The constellation of SADC has been relatively stable in the almost two decades throughout which this Monitor has been issued, with only minor changes in terms of members. This is especially remarkable when considering the radical changes and developments experienced by some member states,which consequently increased the challenge of setting common strategies and policies.
Joint strategies are also constantly challenged by the unique diversity the southern African region is marked by. Whilst appreciating each nation‘s individual character, overcoming and mastering social, historical, political,geographical and climatic differences but working as one has been one of the main accomplishments of southern African integration.

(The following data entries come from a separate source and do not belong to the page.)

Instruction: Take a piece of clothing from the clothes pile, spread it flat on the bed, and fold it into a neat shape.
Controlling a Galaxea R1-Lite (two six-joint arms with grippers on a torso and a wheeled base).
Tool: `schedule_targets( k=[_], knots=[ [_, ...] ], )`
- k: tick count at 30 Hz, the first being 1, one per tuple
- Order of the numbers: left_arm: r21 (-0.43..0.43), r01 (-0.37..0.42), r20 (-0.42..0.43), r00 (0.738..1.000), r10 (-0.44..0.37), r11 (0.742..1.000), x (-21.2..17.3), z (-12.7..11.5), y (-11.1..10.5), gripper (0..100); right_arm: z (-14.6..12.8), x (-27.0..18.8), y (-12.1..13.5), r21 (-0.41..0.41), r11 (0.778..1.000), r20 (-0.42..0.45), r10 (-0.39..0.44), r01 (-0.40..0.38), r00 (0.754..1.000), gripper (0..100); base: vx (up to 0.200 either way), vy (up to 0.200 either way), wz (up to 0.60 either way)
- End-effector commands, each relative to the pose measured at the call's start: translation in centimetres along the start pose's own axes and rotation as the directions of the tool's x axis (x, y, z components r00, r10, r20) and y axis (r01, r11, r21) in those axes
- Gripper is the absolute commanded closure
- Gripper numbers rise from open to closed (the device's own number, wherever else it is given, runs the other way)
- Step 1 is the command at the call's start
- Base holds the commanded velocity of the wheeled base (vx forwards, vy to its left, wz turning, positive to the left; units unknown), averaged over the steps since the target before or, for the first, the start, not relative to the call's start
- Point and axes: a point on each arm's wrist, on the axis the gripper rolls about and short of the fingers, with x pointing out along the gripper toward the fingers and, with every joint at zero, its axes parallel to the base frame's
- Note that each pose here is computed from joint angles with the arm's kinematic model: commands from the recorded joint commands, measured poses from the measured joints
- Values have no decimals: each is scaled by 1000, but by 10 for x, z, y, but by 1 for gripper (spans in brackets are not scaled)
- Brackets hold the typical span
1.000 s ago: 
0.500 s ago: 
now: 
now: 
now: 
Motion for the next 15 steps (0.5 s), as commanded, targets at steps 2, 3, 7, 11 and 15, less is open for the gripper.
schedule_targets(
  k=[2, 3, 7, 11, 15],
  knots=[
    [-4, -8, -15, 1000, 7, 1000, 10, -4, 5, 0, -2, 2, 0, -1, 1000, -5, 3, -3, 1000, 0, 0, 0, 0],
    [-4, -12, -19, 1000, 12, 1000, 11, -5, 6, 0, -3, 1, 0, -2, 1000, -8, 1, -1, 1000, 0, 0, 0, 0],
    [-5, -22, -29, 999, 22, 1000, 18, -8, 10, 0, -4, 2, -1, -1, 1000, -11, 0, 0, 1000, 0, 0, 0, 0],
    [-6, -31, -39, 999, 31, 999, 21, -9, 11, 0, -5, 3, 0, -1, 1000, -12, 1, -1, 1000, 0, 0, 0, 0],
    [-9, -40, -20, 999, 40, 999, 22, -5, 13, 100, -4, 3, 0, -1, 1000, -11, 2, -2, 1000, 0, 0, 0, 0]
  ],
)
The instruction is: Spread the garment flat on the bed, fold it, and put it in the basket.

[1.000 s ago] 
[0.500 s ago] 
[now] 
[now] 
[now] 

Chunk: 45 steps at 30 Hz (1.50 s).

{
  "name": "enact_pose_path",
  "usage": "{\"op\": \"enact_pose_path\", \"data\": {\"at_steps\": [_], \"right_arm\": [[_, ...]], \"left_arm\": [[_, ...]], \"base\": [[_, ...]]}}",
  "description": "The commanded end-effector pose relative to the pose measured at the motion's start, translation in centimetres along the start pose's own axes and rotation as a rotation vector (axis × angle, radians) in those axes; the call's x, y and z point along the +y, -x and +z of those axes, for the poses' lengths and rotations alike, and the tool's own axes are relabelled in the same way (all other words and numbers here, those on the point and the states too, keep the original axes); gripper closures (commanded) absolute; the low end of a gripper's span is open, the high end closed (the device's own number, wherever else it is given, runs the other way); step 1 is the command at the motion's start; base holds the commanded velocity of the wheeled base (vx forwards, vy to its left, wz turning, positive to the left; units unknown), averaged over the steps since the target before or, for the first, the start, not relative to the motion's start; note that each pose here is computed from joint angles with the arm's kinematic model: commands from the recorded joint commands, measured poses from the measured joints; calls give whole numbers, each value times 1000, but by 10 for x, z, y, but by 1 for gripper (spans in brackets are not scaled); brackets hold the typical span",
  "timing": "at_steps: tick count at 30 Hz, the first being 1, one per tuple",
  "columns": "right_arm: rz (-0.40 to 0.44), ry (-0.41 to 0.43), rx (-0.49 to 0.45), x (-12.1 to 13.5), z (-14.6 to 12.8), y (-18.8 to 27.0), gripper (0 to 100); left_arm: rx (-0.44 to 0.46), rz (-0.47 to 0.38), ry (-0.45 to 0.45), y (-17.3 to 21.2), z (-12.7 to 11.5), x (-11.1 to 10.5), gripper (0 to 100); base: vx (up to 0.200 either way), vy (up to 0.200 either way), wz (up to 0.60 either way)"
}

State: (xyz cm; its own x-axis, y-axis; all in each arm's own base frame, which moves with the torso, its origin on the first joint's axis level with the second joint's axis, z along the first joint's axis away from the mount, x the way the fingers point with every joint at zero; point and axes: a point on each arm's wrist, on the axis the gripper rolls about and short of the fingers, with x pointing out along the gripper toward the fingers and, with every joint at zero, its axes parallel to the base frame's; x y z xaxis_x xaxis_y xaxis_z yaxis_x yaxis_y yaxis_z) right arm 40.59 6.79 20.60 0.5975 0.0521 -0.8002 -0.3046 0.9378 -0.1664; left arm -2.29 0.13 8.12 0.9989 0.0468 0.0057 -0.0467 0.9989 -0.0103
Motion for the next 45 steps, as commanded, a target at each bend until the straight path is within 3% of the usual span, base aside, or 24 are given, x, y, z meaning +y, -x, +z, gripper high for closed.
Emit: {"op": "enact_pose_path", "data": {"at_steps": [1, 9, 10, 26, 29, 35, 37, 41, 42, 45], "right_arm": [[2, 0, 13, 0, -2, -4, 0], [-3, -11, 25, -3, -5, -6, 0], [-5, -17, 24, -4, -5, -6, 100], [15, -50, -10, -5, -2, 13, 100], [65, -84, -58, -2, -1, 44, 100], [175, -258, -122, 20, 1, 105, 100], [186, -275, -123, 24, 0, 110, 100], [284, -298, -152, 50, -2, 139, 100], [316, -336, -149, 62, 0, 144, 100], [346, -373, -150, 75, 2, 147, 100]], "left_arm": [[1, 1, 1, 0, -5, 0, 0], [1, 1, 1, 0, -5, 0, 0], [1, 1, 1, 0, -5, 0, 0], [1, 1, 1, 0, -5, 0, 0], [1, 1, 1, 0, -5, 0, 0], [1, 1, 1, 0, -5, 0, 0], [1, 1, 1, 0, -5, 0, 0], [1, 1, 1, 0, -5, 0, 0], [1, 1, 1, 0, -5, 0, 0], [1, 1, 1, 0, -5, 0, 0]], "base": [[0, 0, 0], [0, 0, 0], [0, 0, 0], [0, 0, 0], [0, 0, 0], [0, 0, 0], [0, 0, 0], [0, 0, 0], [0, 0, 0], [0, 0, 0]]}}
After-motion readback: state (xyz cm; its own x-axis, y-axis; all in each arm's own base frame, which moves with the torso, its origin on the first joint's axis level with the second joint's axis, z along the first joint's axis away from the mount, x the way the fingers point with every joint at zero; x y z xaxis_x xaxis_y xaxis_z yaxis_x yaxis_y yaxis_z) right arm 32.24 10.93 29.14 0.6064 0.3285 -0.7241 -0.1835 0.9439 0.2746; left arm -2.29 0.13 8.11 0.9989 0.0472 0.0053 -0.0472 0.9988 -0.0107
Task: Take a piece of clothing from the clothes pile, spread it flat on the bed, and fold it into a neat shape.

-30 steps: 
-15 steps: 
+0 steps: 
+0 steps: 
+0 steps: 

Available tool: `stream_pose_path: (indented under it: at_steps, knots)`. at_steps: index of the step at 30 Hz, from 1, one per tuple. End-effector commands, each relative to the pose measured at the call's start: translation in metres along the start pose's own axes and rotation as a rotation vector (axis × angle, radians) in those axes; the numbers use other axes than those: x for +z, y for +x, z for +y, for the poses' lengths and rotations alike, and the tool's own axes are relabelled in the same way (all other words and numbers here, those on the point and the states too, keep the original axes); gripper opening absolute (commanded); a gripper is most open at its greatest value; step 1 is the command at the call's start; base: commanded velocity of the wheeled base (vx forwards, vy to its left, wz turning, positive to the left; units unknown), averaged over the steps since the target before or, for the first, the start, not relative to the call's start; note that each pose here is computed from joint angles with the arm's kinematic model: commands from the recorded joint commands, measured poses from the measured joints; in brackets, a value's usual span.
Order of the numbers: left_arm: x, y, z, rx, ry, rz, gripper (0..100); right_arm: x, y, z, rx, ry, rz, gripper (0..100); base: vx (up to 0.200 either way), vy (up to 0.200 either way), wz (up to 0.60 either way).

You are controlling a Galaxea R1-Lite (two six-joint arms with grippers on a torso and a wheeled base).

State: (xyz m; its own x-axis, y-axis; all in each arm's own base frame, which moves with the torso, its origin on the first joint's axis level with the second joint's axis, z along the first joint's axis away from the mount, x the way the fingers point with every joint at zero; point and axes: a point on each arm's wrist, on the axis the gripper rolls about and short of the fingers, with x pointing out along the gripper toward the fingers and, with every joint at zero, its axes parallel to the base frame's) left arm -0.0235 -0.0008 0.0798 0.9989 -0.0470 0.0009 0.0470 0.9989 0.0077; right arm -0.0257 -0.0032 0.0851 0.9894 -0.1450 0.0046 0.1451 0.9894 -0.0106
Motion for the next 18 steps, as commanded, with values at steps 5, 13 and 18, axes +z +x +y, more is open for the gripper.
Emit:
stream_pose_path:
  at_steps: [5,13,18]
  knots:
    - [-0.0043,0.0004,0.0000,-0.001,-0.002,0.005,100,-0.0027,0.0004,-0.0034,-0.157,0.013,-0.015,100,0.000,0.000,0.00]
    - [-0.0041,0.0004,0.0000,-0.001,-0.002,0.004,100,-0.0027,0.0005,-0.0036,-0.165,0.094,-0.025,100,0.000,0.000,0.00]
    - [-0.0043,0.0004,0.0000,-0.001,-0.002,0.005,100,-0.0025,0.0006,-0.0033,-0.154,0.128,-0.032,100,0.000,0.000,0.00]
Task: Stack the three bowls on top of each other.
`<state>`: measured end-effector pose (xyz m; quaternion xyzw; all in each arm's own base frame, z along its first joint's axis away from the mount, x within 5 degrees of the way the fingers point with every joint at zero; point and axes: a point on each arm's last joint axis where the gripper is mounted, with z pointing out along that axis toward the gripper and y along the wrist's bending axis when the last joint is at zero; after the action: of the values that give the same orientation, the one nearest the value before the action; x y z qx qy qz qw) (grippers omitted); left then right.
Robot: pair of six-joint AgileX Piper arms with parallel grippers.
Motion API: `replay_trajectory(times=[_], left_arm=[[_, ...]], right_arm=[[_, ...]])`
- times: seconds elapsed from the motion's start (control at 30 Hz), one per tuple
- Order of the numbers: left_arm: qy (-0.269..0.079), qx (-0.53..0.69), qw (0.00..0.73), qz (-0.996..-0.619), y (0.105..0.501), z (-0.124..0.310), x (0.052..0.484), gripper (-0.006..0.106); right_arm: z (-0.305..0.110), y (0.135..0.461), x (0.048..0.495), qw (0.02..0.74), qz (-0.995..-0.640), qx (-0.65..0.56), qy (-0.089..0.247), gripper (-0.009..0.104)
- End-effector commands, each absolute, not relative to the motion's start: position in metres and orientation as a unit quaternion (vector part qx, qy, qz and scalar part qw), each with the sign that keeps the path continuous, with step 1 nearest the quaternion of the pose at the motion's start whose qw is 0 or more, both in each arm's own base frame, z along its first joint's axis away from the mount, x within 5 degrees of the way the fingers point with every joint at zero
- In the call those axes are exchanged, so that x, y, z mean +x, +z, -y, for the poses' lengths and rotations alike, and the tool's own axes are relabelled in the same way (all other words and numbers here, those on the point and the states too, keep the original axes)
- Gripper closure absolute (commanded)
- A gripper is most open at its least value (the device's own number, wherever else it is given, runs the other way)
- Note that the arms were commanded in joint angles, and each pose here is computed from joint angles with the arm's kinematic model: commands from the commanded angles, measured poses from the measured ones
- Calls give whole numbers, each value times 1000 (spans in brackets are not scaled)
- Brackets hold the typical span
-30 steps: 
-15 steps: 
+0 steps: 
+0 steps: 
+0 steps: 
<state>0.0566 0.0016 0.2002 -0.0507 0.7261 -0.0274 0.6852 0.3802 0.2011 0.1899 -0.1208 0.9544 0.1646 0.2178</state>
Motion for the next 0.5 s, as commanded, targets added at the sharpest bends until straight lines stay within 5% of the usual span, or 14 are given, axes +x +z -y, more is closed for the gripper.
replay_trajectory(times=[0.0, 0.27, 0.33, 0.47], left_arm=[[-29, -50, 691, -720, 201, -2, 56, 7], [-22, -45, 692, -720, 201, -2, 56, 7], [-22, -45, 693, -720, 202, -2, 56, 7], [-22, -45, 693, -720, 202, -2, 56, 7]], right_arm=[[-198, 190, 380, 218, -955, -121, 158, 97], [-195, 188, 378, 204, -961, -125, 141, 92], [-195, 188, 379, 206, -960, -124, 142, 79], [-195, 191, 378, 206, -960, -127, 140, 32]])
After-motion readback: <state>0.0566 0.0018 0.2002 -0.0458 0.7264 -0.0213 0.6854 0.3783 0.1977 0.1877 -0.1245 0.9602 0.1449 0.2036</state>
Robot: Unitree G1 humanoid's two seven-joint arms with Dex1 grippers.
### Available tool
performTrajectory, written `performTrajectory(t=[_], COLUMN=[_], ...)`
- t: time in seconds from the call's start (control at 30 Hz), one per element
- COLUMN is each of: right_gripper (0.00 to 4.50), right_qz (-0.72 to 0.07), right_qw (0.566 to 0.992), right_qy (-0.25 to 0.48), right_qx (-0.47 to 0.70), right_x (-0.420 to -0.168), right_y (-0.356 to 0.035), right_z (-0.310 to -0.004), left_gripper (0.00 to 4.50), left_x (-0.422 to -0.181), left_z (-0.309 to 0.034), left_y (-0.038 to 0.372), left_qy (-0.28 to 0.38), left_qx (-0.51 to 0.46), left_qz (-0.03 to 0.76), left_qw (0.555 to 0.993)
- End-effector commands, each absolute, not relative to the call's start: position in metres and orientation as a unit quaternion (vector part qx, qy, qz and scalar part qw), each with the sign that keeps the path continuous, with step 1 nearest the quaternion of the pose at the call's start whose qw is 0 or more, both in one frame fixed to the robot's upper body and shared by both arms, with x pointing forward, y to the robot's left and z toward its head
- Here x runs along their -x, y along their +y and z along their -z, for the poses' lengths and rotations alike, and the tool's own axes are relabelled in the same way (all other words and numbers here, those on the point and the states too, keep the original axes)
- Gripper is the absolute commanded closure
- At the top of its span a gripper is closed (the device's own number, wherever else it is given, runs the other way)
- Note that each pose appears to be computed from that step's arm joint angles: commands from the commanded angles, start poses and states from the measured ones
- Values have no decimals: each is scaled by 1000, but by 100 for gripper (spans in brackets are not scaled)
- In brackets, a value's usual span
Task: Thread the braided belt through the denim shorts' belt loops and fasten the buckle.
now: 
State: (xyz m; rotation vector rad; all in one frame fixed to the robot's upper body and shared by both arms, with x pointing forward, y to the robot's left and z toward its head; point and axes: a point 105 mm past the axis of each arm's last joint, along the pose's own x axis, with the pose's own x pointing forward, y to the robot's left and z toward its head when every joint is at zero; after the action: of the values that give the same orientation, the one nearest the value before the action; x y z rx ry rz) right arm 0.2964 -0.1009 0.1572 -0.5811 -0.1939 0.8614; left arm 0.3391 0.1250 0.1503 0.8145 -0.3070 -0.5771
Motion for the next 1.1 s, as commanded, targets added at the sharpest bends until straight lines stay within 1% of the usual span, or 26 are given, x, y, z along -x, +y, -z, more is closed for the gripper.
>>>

Another coalition in this ongoing process of regional integration that needs to be closely observed is the Southern African Customs Union (SACU), due to its strong influence on the economic situation of its member states as well as on the whole region. Hence, SACU as one of the oldest and still existing customs unions, will be examined in this edition as a review of the past years. The third community operating in this region is the Common Market for Eastern and Southern Africa, which is usually not in the focus of interest for this monitor, yet should be at least considered as an influencing institution.
After reading this book, one might have a better idea of the fields in which the regional integration of southern Africa and the cooperation of the states operates and can draw a final positive balance.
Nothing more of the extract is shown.